Representational image. India exports over 70 percent of the coffee it produces. (Source: ShutterStock)
A bumper harvest of coffee will help India to recover lost ground in exports amid fears of a global shortage and higher prices triggered by a crop shortfall in Brazil, the world’s biggest coffee producer.
India exports over 70 percent of its coffee production.
The price of arabica coffee futures, a global benchmark, hit a seven-year high of $2.07 per pound towards the end of July as severe frost hit coffee plantations in Brazil, which had already expected a lower crop because 2021 is an off-year for the country’s production. Although prices have eased to about $1.76 per pound, they are still 40 percent higher than at the start of the year.
India’s coffee production was 12 percent higher at 334,000 tonnes in 2020-21, according to data from the Coffee Board. Almost 70 percent of India’s production is robusta coffee, which increased 11 percent from the previous year to 235,000 tonnes. Arabica crop output in India has stagnated in the range of 90,000 to 100,000 tonnes.

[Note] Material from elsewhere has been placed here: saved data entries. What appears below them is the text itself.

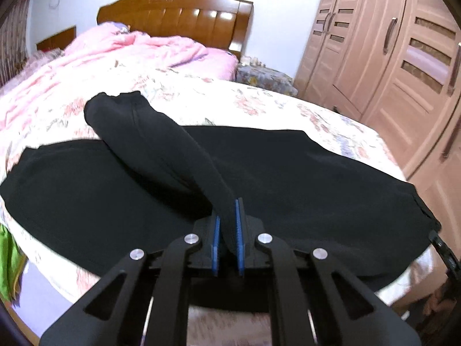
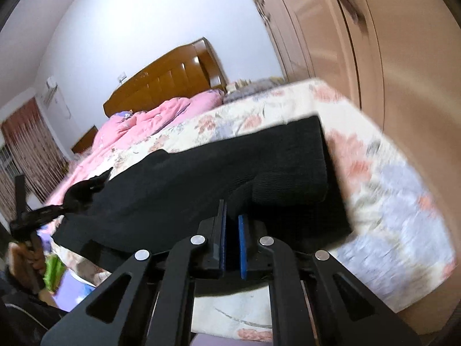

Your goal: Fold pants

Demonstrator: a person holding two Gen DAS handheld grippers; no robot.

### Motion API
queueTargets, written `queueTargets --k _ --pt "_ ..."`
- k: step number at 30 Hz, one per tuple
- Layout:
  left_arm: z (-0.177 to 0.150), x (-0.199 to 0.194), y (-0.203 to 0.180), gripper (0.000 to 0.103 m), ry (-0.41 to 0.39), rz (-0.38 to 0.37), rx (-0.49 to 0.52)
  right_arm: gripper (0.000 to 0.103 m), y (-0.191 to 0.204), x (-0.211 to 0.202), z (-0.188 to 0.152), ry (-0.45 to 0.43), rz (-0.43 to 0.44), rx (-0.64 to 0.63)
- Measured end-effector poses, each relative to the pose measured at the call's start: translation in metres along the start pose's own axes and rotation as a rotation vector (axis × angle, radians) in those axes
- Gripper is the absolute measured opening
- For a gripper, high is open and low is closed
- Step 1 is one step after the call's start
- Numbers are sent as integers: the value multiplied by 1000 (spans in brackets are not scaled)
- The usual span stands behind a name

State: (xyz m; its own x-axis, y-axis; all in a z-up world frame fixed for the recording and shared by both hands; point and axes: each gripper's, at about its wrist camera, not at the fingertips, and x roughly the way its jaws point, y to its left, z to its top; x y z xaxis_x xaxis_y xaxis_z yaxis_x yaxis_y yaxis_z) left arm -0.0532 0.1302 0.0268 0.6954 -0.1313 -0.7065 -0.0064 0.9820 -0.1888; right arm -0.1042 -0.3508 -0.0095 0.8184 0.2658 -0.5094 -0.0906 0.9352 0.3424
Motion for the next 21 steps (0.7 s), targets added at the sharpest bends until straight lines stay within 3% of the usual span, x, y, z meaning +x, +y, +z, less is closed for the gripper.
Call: queueTargets --k 5,9,15,18,20,21 --pt "-37 26 -1 8 119 40 42 7 -32 28 -27 136 -34 81" --pt "-47 34 4 9 129 46 43 7 -35 28 -31 114 -20 116" --pt "-32 -3 -2 9 64 21 50 7 -28 14 -16 89 -14 86" --pt "-41 7 -3 9 103 36 76 7 -38 29 -27 142 -35 109" --pt "-54 26 -1 9 161 56 76 7 -42 32 -31 144 -29 136" --pt "-57 27 -1 9 152 64 85 7 -41 31 -30 142 -33 136"
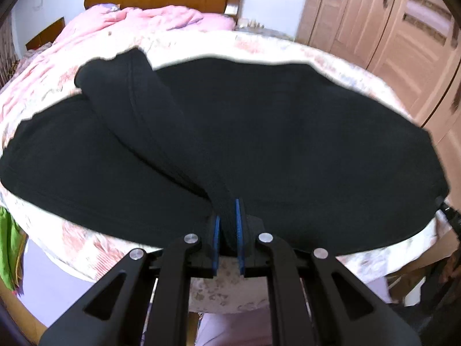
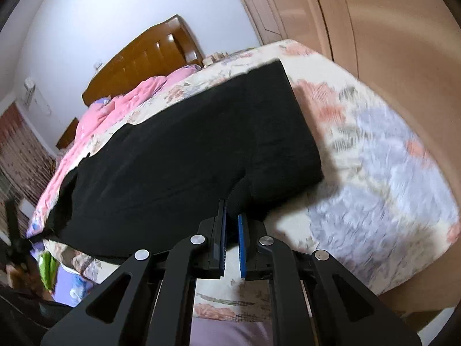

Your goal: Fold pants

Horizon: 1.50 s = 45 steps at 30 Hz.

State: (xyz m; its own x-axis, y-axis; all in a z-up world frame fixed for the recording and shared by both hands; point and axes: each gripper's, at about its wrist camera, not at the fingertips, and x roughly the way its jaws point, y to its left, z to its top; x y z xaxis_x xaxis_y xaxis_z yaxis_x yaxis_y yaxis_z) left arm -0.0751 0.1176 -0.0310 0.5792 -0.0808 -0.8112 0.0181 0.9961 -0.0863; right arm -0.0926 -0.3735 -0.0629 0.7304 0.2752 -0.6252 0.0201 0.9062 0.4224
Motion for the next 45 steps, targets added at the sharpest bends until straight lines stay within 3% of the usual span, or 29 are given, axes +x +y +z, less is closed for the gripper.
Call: queueTargets --k 3,6,7,8,9,10,11,13,15,16,20,24,26,28,30,42,45 --pt "2 -4 0 10 -18 2 12 7 9 -7 5 -17 -12 -42" --pt "3 0 0 18 -7 10 22 9 6 0 4 16 -26 -40" --pt "2 -1 -1 26 -11 14 25 11 3 0 2 21 -23 -23" --pt "2 -4 -1 40 -19 30 23 22 2 -3 2 26 -18 -10" --pt "2 -8 1 67 -31 43 16 27 0 -7 2 26 -27 2" --pt "2 -20 5 81 -94 93 -9 41 0 -14 3 15 -43 4" --pt "4 -31 7 82 -154 141 -18 52 0 -21 4 -7 -68 1" --pt "9 -48 5 86 -232 164 -7 53 6 -40 12 -92 -156 -30" --pt "17 -59 -4 89 -279 117 11 53 19 -51 22 -175 -208 -73" --pt "22 -60 -14 92 -287 76 37 53 26 -51 27 -196 -191 -102" --pt "37 -32 -74 95 -228 -4 225 65 63 -10 44 -133 -211 -295" --pt "27 22 -115 96 -68 43 375 66 59 35 43 3 -246 -320" --pt "21 38 -113 97 -18 54 379 70 51 43 35 11 -273 -356" --pt "21 40 -100 102 -4 4 300 81 45 44 32 11 -292 -354" --pt "23 46 -86 102 30 -51 245 81 36 45 36 27 -252 -292" --pt "23 47 -79 102 -4 -60 265 83 48 54 49 99 -313 -316" --pt "24 44 -77 102 -1 -65 269 83 66 44 60 30 -347 -297"
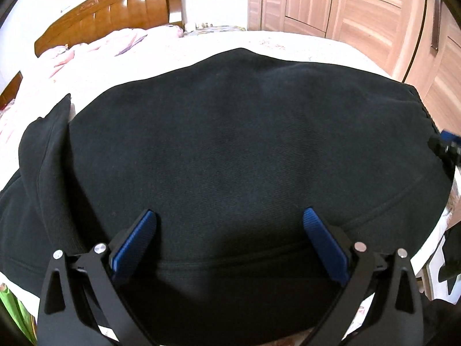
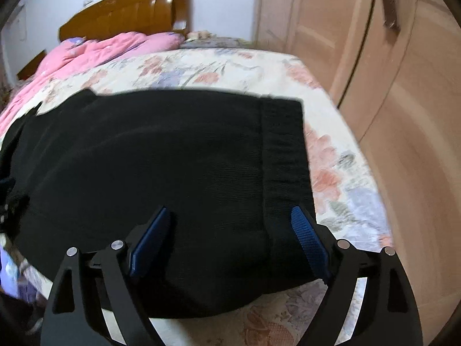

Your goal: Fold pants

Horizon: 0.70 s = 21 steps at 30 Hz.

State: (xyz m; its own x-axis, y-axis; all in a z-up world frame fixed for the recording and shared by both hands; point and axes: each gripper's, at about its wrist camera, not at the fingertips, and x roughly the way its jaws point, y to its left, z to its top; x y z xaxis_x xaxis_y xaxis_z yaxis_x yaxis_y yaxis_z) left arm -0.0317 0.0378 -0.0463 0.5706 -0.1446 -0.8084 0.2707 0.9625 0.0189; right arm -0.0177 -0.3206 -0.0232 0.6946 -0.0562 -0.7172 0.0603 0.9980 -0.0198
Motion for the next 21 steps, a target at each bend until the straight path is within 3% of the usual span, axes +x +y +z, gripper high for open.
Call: queueTargets --k 2,5,9,13,17,18,21 --pt "3 -7 2 101 12 -6 -8 84 12 -10 12 -56 31 2" --pt "15 -31 12 101 -67 -37 -17 85 50 -11 33 -93 119 -80" --pt "45 -34 59 101 -99 49 -86 86 117 13 57 -99 213 -227" --pt "82 0 152 101 -19 190 -252 86 166 31 70 -89 329 -274" --pt "111 28 218 99 43 237 -369 86 200 45 63 -54 356 -327" --pt "120 39 230 91 66 271 -366 86 208 47 64 -47 346 -338" --pt "129 65 249 78 142 267 -363 86 204 48 58 -36 349 -330"
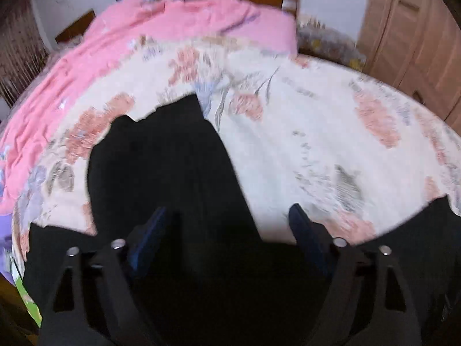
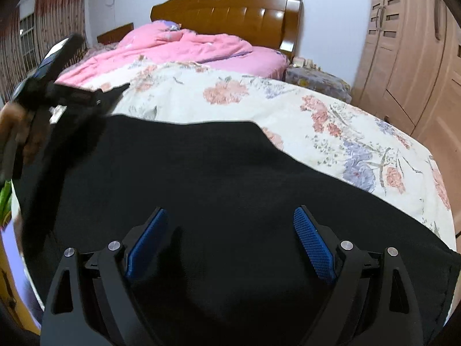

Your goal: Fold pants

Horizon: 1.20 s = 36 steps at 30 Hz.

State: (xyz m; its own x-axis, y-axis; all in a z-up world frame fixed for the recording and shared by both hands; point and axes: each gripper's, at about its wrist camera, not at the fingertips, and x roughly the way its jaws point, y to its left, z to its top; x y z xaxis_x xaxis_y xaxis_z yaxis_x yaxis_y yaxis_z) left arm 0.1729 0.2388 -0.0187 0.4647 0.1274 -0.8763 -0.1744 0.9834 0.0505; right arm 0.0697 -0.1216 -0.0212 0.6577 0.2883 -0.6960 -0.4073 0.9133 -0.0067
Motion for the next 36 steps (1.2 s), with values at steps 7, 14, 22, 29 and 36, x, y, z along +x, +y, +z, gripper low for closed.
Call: queueTargets --k 7,14,22,29,36 --pt "-11 -14 25 8 -104 5 -65 86 -26 6 -4 17 53 125" --pt "-99 -117 117 8 -302 45 -261 86 -27 5 -4 12 77 139" --pt "-208 -82 186 12 -151 80 -419 86 -25 7 -4 24 70 135" --pt "-213 -87 185 14 -179 98 -409 86 -24 8 -4 27 53 127" --pt "-212 -89 194 47 -210 -1 -461 86 -5 3 1 18 51 42"
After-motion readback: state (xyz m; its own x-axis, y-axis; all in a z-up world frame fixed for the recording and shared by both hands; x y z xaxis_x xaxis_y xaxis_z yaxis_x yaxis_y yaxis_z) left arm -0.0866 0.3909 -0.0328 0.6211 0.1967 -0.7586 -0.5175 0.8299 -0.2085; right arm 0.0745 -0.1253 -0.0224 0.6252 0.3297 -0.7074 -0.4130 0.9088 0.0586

Robusta coffee prices rose in tandem with arabica prices in July, crossing the $2,000 per tonne mark. It hovers at about $1,770 per tonne at present.
“If the prices continue to remain high, it will be a good year for Indian coffee exports. Already we have shipped more coffee than last year, which was bad for the industry with the outbreak of Covid-19,” said Ramesh Rajah, president of the Coffee Exporters’ Association.
India’s coffee exports climbed 10 percent to 226,177 tonnes in the January 1 to August 5 period from a year earlier. In Europe, the main export destination for Indian coffee, out-of-home consumption was hit badly by the pandemic in 2020. Italy, Germany and Belgium are the top three buyers of Indian coffee.
“More cafes are opening up and the situation is improving gradually in the European countries. The government has targeted $1 billion in export of coffee, which is tough. We achieved around $750 million in 2020,” Rajah said.
India’s coffee exports dropped 12 percent to 306,387 tonnes in 2020, one of the lowest in recent times.
However, increasing freight charges and the lack of empty containers continue to worry exporters, although the situation isn’t as bad as it was last year. According to some exporters, freight charges to Europe from Vietnam and Indonesia, two major robusta coffee producers, are higher than from India at present. India also has the advantage of being able to access containers used for importing raw cashew to export coffee.
Coffee growers are holding on to their stock, expecting prices to go up further.
“It has become difficult to source coffee beans for processing and export from both world and domestic markets. While there is a shortage of arabica beans, robusta growers are not selling much in anticipation of higher prices,” said N. Sathappan, director of SLN Coffee, based in Coorg.
With insufficient availability of arabica, blenders may use more robusta, which could be good for Asian countries. India’s stock of arabica is virtually over while growers still hold robusta, which they may release as prices go up.
“We expect a higher robusta crop next year too as the plantations have received good summer rains,” said T.T. John, a member of the Coffee Board. “If there is no unusually heavy rainfall during this monsoon, then the robusta output may go up by 15 percent.”
Coffee Board’s post-blossom estimate for 2021-22 pegs output at 369,000 tonnes, of which 260,700 tonnes would be of the robusta variety.
Producers expect coffee prices to remain high in the short to medium term as output will trail consumption. The US Department of Agriculture (USDA) forecast world coffee production for 2021/22 will decline by 11 million bags (each bag of 60 kg) to 164.8 million due to the combined effect of the off‐year of the biennial production cycle and adverse weather in Brazil.
The USDA predicted global consumption of coffee to rise by 1.8 million bags to 165 million bags, with the largest gains from the European Union, the US and Brazil.